Well, now that we've had 24 hours to digest the prior 48 hours, I am ready to put thoughts into words. At least partly.

To recap, Wednesday morning we packed up the car, loaded the kids and headed east to Omaha, stopping 3 times in the first 90 miles due to one or more screaming children, arriving at our hotel 8 hours and 10 minutes later. The room was absolutely ideal for us, an over-sized two queen suite with a second sink in the mini kitchen. We brought two fold out toddler beds for Eden and Lars, which set up perfectly by our bed, and had the crib for Elia, which fit in the walk in closet, leaving lots of space to vroom cars, play house and read stories on the couch on the other side of the room.

After a quick supper, the kids and I went down to the pool to see it and check out the lobby of the hotel. Cookies and beverages were on a side table and I asked the kids if they'd like a cup of apple juice before bed. There were two clear pitchers half full and I poured some for Lars, who drank it down all at once and threw his cup away, running towards the elevator, gave the second cup to Eden, who took one slug and said, "this tastes terrible" and then poured some for myself. After my first swig, I looked at Eden and said, "this is for Daddy" and walked away. It was beer.

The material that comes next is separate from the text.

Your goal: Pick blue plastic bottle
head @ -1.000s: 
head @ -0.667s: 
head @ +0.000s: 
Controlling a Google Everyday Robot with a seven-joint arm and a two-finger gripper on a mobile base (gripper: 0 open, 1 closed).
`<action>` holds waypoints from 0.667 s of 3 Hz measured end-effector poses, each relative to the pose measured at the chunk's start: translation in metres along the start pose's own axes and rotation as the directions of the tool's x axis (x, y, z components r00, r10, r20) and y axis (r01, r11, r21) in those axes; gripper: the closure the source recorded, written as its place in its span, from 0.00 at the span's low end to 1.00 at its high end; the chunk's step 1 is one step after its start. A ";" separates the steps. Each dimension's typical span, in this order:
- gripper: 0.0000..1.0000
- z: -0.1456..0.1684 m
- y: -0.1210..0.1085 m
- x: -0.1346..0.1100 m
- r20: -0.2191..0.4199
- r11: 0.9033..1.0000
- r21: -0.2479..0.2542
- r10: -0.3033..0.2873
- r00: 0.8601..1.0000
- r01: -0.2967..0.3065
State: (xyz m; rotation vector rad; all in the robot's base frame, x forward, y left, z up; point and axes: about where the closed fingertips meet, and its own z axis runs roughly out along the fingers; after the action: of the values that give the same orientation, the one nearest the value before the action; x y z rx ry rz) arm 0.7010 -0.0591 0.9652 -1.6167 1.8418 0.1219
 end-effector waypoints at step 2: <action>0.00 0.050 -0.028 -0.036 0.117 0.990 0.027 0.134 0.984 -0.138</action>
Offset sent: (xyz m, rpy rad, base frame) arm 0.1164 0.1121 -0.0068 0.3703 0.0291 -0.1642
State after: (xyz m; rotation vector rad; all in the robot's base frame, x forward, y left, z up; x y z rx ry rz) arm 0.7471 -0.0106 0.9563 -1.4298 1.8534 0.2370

At 11:00p.m. that evening, Al went out into the cold to pick up Grandma Kenny from the train station, who arrived about 11:40. They got back to the hotel shortly after midnight, Elia climbed in bed with us at 0100 and Lars was awake shortly before 0500, ready for breakfast, which didn't start till 0600. Thank God I'd picked up donuts the night before.

Shortly after the sun began to rise, Al and I headed out the door, grabbed a bite to eat in the lobby and headed over to the conference center. Bill and Reagan Boyer, friends from Bridgeport who also have a young son with sensory issues, met us at the book table after we registered and received our 100 page 'follow along' packet, and we were almost immediately swept into the room and found our seats at the table with the three educators who came from Bridgeport schools.

In the first 90 minutes, we learned more about sensory process disorder and the functions in the brain that the disorder affects, what the causes of SPD are being attributed to and the hope that the future brings. The presenter played a video of a 6 year old girl who was getting her clothes changed one morning, and the mother was holding her and gently talking to her, while the girl was screaming "I hate you! Why do you hate me?! You're killing me!" at the top of her lungs. With a lump in my throat, I wondered if that's what went through Lars' head every morning that we get dressed, and every diaper change that he screams through, and every night that we get pajamas on, on every day that he's been alive. If he had the language, would he be screaming that I was trying to kill him? It was heart wrenching, but so real that other mothers have had a child like mine. Now that 6 year old is all grown up and doesn't think poorly of her mother at all!

Temple Grandin, a woman who was diagnosed in the 1950's with having Autism and is now both a college professor in animal science and a world known speaker on the topic of Autism and Aspergers, gave a 90 minute talk, inspiring many and walking away with a standing ovation. Her story was featured in a movie titled appropriately, Temple Grandin, which won 7 Emmy awards. And she was one of Time magazine's top 100 people of the year in 2010. When she was signing books, she took time with Al and I to ask about Lars and what kind of therapy he was getting and how much and gave recommendations and praise all in the matter of 5 minutes. We were honored and thankful all at the same time.

In all, there were eight 90 minute sessions over two days.The information gathered was part theory, part experience, part scientific, part medical, part personal, part psychological, part opinion and part sacrifice. It was by no means all encompassing, but certainly informational. We took pages and pages of notes, with suggestions on adaptations to try at home and in the public, vitamins to consider, social stories to teach & plenty of sensory diet ideas. We purchased books to take home and read, and other music and DVD resources to use in our every day life.

It was a long and exhausting few days and I'm glad to be home. I know that the hassle of going, the money and time spent on the conference and the brain frying will be worth it if it helps Lars cope with life and helps our family cope with Lars.

Thanks for all the prayers and well wishes.